Teens who believe their families have become closer claim it is because members in their family:

  • They tried to put themselves in the other person’s shoes and imagined how they would feel if they were the other person.
  • Recognized that, regardless of how individuals react to events, they are all in pain. Some people cried a lot. Others were emotionless. Some people used humor to get by.
  • They learned to appreciate and discuss differences. The more they questioned how others were feeling, the more they were able to assist one another.

Keeping in Touch

Families agree that making time to communicate together, even if it’s only for a few minutes each week, helps. Talking may help your family stay connected and resolve issues. Some teenagers want to know everything, while others simply want to know a few things. Tell your parents how curious you are.

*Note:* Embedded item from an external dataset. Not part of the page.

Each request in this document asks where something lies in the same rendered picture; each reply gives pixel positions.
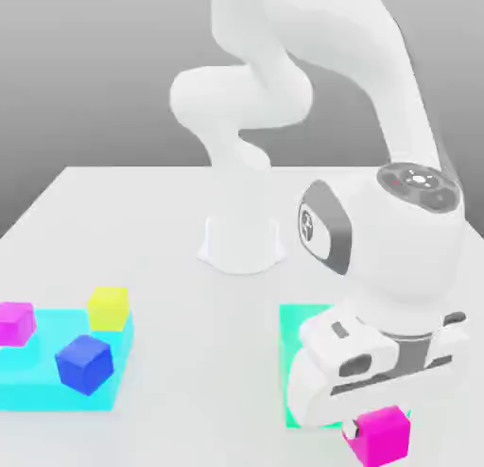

Expect your parents to be stressed out, just like you. Your parent may not always do or say the appropriate thing. Demonstrate your concern for your sick parent or sibling. Perhaps he or she is ill or exhausted. Or maybe he or she is OK and just wants to be with you.

Support your siblings. Your younger siblings may look to you for assistance if you are the eldest kid. It’s fine to let them know you’re going through a rough time as well. Tell your elder sibling how you feel if you are seeking assistance from them. They can assist, but they may not have all of the answers.